§ SOURCE MATERIAL:
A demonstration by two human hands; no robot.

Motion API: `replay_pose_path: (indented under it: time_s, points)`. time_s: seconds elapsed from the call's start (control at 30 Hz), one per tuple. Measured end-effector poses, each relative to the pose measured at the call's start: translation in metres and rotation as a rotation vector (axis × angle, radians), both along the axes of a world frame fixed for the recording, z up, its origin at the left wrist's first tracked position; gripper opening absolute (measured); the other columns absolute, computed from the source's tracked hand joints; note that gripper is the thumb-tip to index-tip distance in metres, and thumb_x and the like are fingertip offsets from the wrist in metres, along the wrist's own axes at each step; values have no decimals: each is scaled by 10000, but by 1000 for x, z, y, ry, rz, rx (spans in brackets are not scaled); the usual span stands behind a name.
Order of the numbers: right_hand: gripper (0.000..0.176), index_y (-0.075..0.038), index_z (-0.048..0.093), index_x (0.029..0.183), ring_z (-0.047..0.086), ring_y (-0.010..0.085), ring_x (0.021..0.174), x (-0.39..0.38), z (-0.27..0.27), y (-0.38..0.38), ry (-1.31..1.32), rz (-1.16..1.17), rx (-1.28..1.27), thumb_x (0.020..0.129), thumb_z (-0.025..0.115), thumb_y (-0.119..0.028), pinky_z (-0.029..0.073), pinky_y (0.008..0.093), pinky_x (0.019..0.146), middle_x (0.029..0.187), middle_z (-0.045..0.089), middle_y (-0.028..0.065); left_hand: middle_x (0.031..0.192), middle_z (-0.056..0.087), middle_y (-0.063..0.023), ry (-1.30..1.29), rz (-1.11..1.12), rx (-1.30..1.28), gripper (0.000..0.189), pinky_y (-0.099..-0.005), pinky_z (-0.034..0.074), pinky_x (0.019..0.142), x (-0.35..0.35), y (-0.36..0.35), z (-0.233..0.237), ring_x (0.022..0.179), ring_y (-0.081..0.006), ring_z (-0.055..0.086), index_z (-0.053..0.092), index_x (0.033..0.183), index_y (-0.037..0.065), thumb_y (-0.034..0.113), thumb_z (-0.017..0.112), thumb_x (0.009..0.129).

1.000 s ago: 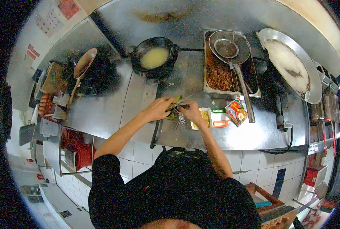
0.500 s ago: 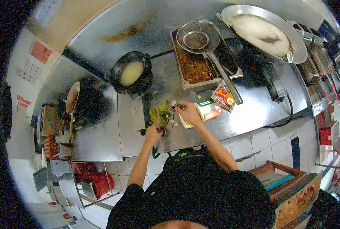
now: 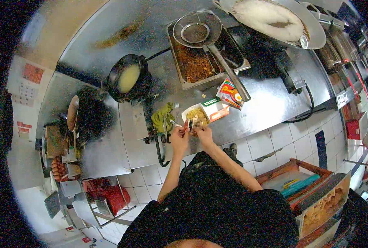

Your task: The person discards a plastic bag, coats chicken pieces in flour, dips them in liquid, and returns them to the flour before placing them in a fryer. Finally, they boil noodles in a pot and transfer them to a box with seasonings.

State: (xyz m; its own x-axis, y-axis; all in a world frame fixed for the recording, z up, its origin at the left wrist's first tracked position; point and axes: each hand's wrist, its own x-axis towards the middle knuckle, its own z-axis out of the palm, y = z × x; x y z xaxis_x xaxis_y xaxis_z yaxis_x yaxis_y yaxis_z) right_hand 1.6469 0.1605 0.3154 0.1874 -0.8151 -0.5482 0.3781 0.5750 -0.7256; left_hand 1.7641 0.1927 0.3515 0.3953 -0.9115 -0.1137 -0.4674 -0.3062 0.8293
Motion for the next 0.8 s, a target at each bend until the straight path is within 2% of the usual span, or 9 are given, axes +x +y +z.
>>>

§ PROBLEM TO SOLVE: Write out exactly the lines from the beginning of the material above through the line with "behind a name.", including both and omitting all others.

§ TASK ANSWER:
A demonstration by two human hands; no robot.

Motion API: `replay_pose_path: (indented under it: time_s, points)`. time_s: seconds elapsed from the call's start (control at 30 Hz), one per tuple. Measured end-effector poses, each relative to the pose measured at the call's start: translation in metres and rotation as a rotation vector (axis × angle, radians), both along the axes of a world frame fixed for the recording, z up, its origin at the left wrist's first tracked position; gripper opening absolute (measured); the other columns absolute, computed from the source's tracked hand joints; note that gripper is the thumb-tip to index-tip distance in metres, and thumb_x and the like are fingertip offsets from the wrist in metres, along the wrist's own axes at each step; values have no decimals: each is scaled by 10000, but by 1000 for x, z, y, ry, rz, rx (spans in brackets are not scaled); the usual span stands behind a name.

The response is now finished.